● **REQUIREMENT**
Output all the data below verbatim.

● **COLLECTED MATERIAL**
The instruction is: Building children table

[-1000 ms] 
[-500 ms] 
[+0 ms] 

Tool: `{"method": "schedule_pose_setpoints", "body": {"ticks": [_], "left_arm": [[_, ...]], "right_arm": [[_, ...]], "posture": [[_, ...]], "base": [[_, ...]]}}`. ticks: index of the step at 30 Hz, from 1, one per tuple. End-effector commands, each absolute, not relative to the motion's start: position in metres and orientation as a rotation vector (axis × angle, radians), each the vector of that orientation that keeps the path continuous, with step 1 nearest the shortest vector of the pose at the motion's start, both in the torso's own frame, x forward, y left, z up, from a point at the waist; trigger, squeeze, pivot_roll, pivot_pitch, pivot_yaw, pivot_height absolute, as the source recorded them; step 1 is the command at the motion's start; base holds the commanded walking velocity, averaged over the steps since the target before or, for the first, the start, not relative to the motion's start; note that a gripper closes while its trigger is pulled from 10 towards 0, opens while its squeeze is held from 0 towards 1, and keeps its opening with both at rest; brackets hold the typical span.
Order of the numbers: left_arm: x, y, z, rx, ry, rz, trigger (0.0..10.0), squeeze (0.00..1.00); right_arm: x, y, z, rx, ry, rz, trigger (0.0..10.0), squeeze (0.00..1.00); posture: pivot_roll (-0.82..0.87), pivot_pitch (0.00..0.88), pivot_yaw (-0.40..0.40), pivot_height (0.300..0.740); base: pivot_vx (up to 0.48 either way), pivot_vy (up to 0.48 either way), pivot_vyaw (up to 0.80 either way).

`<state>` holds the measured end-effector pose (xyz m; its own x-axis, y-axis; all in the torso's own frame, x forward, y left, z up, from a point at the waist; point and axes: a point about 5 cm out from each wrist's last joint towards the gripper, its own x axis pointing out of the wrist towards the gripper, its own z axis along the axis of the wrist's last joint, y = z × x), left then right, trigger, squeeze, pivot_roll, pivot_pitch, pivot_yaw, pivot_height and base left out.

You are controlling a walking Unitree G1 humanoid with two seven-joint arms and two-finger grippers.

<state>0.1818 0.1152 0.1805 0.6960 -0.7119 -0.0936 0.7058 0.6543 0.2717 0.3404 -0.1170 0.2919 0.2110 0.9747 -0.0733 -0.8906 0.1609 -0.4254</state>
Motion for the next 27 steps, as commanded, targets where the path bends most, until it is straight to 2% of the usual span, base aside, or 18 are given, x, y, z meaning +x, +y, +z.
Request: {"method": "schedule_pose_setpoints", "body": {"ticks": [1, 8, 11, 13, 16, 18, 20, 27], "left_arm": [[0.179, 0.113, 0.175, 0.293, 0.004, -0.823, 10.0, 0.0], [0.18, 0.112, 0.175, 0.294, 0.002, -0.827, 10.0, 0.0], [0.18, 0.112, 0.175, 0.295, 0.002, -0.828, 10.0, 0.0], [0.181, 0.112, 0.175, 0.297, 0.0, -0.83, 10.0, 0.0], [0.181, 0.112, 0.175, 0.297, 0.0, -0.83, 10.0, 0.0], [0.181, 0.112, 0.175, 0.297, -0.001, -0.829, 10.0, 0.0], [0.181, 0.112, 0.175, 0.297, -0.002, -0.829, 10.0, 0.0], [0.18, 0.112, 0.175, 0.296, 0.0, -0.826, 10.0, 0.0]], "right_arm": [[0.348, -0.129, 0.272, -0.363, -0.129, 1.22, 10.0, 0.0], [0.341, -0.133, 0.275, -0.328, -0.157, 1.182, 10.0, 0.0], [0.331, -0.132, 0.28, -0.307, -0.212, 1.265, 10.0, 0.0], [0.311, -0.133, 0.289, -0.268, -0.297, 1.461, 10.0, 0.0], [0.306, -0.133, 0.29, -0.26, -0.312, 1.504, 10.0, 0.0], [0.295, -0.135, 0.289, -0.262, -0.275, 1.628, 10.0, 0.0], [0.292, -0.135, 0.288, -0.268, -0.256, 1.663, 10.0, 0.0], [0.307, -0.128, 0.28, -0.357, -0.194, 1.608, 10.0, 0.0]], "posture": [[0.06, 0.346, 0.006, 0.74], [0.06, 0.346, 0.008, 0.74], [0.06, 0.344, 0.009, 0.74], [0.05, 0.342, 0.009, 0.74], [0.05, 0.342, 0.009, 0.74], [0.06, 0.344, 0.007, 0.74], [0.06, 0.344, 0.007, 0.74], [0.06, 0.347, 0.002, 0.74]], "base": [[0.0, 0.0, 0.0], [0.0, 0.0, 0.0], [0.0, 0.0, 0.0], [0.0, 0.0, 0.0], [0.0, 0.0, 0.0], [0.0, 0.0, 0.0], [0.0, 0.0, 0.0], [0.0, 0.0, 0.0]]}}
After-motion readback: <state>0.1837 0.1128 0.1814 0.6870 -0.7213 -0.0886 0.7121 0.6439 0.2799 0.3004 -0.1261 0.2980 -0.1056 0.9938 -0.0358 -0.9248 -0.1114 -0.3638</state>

● **YOUR RESPONSE**
The instruction is: Building children table

[-1000 ms] 
[-500 ms] 
[+0 ms] 

Tool: `{"method": "schedule_pose_setpoints", "body": {"ticks": [_], "left_arm": [[_, ...]], "right_arm": [[_, ...]], "posture": [[_, ...]], "base": [[_, ...]]}}`. ticks: index of the step at 30 Hz, from 1, one per tuple. End-effector commands, each absolute, not relative to the motion's start: position in metres and orientation as a rotation vector (axis × angle, radians), each the vector of that orientation that keeps the path continuous, with step 1 nearest the shortest vector of the pose at the motion's start, both in the torso's own frame, x forward, y left, z up, from a point at the waist; trigger, squeeze, pivot_roll, pivot_pitch, pivot_yaw, pivot_height absolute, as the source recorded them; step 1 is the command at the motion's start; base holds the commanded walking velocity, averaged over the steps since the target before or, for the first, the start, not relative to the motion's start; note that a gripper closes while its trigger is pulled from 10 towards 0, opens while its squeeze is held from 0 towards 1, and keeps its opening with both at rest; brackets hold the typical span.
Order of the numbers: left_arm: x, y, z, rx, ry, rz, trigger (0.0..10.0), squeeze (0.00..1.00); right_arm: x, y, z, rx, ry, rz, trigger (0.0..10.0), squeeze (0.00..1.00); posture: pivot_roll (-0.82..0.87), pivot_pitch (0.00..0.88), pivot_yaw (-0.40..0.40), pivot_height (0.300..0.740); base: pivot_vx (up to 0.48 either way), pivot_vy (up to 0.48 either way), pivot_vyaw (up to 0.80 either way).

`<state>` holds the measured end-effector pose (xyz m; its own x-axis, y-axis; all in the torso's own frame, x forward, y left, z up, from a point at the waist; point and axes: a point about 5 cm out from each wrist's last joint towards the gripper, its own x axis pointing out of the wrist towards the gripper, its own z axis along the axis of the wrist's last joint, y = z × x), left then right, trigger, squeeze, pivot_roll, pivot_pitch, pivot_yaw, pivot_height and base left out.

You are controlling a walking Unitree G1 humanoid with two seven-joint arms and two-finger grippers.

<state>0.1818 0.1152 0.1805 0.6960 -0.7119 -0.0936 0.7058 0.6543 0.2717 0.3404 -0.1170 0.2919 0.2110 0.9747 -0.0733 -0.8906 0.1609 -0.4254</state>
Motion for the next 27 steps, as commanded, targets where the path bends most, until it is straight to 2% of the usual span, base aside, or 18 are given, x, y, z meaning +x, +y, +z.
Request: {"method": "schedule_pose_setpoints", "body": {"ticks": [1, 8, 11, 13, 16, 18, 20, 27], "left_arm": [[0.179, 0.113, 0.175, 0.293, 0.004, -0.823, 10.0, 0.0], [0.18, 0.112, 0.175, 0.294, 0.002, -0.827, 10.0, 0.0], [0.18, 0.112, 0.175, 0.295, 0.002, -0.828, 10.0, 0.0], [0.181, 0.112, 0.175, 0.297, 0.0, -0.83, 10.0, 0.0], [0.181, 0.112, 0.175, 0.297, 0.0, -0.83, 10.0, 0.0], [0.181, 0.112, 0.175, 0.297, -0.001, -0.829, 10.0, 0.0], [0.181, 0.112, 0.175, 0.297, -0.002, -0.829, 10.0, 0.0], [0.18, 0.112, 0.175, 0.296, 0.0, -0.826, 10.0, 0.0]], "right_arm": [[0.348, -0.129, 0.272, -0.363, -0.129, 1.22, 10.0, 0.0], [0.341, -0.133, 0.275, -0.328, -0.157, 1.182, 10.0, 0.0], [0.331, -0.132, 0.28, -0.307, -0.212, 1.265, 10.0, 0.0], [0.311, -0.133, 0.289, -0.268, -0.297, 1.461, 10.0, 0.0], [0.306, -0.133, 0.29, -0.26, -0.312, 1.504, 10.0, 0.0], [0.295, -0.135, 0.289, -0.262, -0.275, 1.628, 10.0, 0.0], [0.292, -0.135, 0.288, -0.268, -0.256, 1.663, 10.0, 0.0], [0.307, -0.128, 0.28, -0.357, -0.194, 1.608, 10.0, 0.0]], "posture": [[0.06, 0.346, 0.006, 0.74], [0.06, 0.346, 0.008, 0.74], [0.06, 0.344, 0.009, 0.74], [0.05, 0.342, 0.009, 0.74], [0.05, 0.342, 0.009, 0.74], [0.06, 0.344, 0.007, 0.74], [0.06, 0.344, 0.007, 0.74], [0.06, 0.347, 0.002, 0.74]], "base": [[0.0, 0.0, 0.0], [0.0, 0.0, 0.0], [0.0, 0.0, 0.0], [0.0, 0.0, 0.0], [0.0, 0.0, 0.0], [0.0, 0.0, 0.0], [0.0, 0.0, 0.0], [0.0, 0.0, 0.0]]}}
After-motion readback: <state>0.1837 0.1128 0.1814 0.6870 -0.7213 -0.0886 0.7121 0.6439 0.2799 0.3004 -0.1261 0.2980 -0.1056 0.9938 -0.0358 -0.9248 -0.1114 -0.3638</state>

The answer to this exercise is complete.